### Task statement:
Your answer should consist of each line below that includes the word "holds".

--- Given data ---

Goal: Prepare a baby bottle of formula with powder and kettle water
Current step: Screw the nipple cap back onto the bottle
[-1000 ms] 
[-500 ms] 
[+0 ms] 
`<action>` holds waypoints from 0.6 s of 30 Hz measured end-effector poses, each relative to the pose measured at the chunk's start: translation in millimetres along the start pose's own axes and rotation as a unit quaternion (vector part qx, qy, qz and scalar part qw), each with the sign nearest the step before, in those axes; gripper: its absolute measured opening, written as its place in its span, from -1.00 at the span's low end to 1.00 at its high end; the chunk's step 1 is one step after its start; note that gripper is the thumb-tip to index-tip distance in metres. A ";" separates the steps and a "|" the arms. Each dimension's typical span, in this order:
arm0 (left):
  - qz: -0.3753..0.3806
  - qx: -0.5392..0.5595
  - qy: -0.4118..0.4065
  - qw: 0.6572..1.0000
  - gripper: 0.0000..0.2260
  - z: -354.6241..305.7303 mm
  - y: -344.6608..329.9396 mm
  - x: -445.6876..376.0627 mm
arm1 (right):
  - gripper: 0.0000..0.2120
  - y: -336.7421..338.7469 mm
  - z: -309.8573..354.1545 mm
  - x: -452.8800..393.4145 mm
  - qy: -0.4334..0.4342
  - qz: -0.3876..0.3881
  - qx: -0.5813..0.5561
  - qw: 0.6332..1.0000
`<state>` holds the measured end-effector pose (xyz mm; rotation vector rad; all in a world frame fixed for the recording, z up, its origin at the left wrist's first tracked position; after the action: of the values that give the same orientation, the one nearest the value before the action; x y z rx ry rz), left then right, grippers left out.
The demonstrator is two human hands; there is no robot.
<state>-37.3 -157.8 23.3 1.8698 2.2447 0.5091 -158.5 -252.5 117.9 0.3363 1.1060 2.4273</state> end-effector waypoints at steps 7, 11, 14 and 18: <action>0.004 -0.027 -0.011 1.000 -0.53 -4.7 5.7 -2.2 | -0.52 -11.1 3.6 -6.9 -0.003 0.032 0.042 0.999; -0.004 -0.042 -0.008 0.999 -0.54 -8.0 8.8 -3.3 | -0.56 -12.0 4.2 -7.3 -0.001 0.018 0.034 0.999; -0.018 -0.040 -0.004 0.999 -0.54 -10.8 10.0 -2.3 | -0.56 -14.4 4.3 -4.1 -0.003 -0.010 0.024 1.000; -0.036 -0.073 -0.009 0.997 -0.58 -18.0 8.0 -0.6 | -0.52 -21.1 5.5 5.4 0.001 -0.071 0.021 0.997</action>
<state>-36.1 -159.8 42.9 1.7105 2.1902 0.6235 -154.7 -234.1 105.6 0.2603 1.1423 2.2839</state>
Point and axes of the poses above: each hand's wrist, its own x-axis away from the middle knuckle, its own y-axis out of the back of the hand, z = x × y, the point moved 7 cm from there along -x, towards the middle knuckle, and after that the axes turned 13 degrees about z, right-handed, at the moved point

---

### Answer section:
`<action>` holds waypoints from 0.6 s of 30 Hz measured end-effector poses, each relative to the pose measured at the chunk's start: translation in millimetres along the start pose's own axes and rotation as a unit quaternion (vector part qx, qy, qz and scalar part qw), each with the sign nearest the step before, in those axes; gripper: its absolute measured opening, written as its place in its span, from -1.00 at the span's low end to 1.00 at its high end; the chunk's step 1 is one step after its start; note that gripper is the thumb-tip to index-tip distance in metres. A ";" separates the steps and a "|" the arms. Each dimension's typical span, in this order:
`<state>` holds the measured end-effector pose (xyz mm; rotation vector rad; all in a world frame fixed for the recording, z up, its origin at the left wrist's first tracked position; after the action: of the values that give the same orientation, the one nearest the value before the action; x y z rx ry rz), left then right, grippers left out.

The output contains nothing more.